3.  74年の金融,通貨分野における最大の課題の一つは,産油国に蓄積されつつある巨額の石油代金(いわゆるオイル・マネー)の還流の問題であつた。
 この問題については,74年中に国際的に種々の具体的提案が行われたが,75年に入つて1月に10カ国蔵相会議及びIMF暫定委員会が開かれ,その結果先進国間の金融協力(financial safety net),IMF石油融資制度(oil facility)の拡大,IMF増資等の問題についての大筋の合意がなされた。その後金融協力については,OECDの特別作業部会において検討が進められ,4月9日にOECD金融支援基金(Financial Support Fund)設立の協定が署名された。
 この金融支援基金は,先進国の国際収支に不測の事態が生じ世界経済を危機に陥れることを防ぐため,既存の国際協力体制に加え相互扶助機能を備えたものとして評価できる。もちろん本基金は産油国との対決色を狙うものではなく,世界経済安定化の一環としての意味を持つものである。
 オイル・マネー還流のためには,その目的や性格に応じて還流経路に多様化をはかると同時に,それらの内容の充実をはかつていくことが必要である。
4.  通商の分野では,74年の世界的スタグフレーション,国際収支困難等の増大により,輸入制限を志向する保護主義への傾斜がみられ,他方資源ナショナリズムの高まりに伴ない一部資源保有国には輸出規制強化の傾向もあらわれた。かかる傾向に対し,同年5月のOECD閣僚理事会において各国は貿易制限措置等を向う1年間回避することを誓約するとの宣言が採択され,また,6月にはIMF20カ国委員会において同様の制限的措置を2年間差控えるべきことにつき意見の一致をみた。

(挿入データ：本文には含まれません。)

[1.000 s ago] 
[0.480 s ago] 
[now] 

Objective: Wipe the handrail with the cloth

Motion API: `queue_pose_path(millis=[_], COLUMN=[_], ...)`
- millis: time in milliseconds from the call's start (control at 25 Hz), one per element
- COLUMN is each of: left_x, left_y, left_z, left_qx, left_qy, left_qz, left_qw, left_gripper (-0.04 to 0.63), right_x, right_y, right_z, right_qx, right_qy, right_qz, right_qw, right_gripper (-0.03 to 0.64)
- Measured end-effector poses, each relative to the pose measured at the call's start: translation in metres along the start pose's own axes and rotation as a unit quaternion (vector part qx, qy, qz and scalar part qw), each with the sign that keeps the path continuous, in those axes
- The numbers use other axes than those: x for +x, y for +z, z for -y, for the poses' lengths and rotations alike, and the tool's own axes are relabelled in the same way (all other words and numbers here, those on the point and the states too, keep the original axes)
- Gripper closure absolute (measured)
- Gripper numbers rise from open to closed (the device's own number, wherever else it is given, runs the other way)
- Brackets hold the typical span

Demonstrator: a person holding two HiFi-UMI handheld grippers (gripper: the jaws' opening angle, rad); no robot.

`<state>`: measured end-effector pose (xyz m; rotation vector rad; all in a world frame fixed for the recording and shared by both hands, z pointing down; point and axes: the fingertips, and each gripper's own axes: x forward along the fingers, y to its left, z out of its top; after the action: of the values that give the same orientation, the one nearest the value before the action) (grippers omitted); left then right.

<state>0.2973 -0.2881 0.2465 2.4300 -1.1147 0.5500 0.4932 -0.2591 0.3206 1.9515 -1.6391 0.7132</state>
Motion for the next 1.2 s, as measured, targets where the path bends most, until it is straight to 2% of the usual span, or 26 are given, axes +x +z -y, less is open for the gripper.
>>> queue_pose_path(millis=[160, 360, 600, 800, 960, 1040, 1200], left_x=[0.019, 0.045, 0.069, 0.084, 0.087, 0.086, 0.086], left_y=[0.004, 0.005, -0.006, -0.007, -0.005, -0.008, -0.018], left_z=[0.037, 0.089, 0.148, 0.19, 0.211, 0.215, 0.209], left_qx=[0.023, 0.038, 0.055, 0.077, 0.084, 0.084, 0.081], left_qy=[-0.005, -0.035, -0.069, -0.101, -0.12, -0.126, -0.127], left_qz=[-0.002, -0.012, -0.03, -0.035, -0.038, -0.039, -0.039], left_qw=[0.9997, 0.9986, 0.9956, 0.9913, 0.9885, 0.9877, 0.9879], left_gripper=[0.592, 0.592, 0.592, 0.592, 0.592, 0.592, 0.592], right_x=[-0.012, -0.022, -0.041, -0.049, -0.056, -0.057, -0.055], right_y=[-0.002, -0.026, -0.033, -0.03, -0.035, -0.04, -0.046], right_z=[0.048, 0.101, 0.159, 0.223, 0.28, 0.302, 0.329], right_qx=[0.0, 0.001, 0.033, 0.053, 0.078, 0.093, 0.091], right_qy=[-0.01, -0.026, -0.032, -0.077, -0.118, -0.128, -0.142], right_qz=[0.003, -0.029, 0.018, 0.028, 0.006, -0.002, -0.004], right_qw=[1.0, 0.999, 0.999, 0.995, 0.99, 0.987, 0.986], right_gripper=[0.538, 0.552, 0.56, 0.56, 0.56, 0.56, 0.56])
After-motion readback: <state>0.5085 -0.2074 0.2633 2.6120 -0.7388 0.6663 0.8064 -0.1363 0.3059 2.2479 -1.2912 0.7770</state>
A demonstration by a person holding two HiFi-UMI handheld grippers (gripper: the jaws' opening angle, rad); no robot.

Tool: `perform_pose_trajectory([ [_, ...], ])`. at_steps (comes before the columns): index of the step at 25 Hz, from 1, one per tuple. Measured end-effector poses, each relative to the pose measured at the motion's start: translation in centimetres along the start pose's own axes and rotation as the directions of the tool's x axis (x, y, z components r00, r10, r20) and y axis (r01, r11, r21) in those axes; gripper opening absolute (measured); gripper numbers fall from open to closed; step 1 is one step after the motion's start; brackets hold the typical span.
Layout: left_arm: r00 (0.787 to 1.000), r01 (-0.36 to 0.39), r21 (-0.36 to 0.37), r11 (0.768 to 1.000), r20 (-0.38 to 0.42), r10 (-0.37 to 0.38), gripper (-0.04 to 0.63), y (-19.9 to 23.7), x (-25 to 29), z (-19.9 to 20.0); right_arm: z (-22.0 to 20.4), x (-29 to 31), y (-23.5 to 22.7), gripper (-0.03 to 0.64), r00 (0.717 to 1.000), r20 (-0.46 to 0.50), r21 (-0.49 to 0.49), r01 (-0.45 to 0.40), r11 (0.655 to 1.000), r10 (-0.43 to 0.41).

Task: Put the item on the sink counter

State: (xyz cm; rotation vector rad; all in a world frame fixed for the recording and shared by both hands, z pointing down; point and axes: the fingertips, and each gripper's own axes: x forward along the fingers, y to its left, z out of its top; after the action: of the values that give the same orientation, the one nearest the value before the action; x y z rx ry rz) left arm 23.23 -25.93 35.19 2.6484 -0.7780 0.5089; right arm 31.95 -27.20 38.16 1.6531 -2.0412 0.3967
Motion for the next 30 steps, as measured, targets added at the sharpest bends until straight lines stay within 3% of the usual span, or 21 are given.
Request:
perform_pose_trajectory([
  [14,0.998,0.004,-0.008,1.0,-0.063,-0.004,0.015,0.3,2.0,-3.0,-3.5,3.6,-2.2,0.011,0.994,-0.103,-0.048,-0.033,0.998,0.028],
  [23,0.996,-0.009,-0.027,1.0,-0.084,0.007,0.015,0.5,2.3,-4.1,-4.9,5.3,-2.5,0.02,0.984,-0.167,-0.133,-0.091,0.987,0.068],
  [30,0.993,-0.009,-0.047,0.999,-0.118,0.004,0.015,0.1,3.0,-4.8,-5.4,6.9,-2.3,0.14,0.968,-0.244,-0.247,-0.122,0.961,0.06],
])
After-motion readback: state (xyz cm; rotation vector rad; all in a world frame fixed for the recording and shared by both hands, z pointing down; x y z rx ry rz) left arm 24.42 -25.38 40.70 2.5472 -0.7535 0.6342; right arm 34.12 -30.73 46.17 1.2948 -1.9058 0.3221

 更に,75年1月,懸案の米国通商法が成立し,これにより新国際ラウンド交渉は本格的に動き出すこととなつた。最近の世界経済情勢にも鑑み,新国際ラウンド交渉を阻む要因は内外ともに増大している。貿易立国を国是とするわが国は,このような困難な状況下において,自由貿易原則を維持,強化していくため関係国との協力をはかりつつ積極的に努力していくこととしている。
5.  世界の食糧需給は72年の逼迫状態の後,73年には主要生産国の増産により一時は若干緩和の方向に向かつたが,74年は主要生産国の穀物生産が天候不順等のため当初の見通しを大幅に下回り,また米国等主要輸出国在庫が低水準に落ち込んでいたこともあつて,世界の食糧需給は依然として逼迫気味に推移している。
 このような状況を背景に74年11月に世界食糧会議が開催され,開発途上国の食糧増産,備蓄,食糧援助,情報システム等の実質的問題のほか,国際農業開発基金,世界食糧理事会等の機構問題が検討され,これらにつきコンセンサスの形で決議が採択された。
 わが国は,先進工業国として食糧問題解決のため開発途上諸国に対する援助の強化を期待される立場にあり,今後とも引き続き農業開発協力の拡充に努めていく方針である。また,同時にわが国は,食糧の主要輸入国として世界の食糧需給の安定に意を用いるべき立場に置かれており,主要輸出国との友好関係の維持増進に努めるとともに,新国際ラウンド交渉,あるいは農産物の商品協定交渉等の多角的な場においても,わが国の立場を反映させるよう努力を重ねていくこととしている。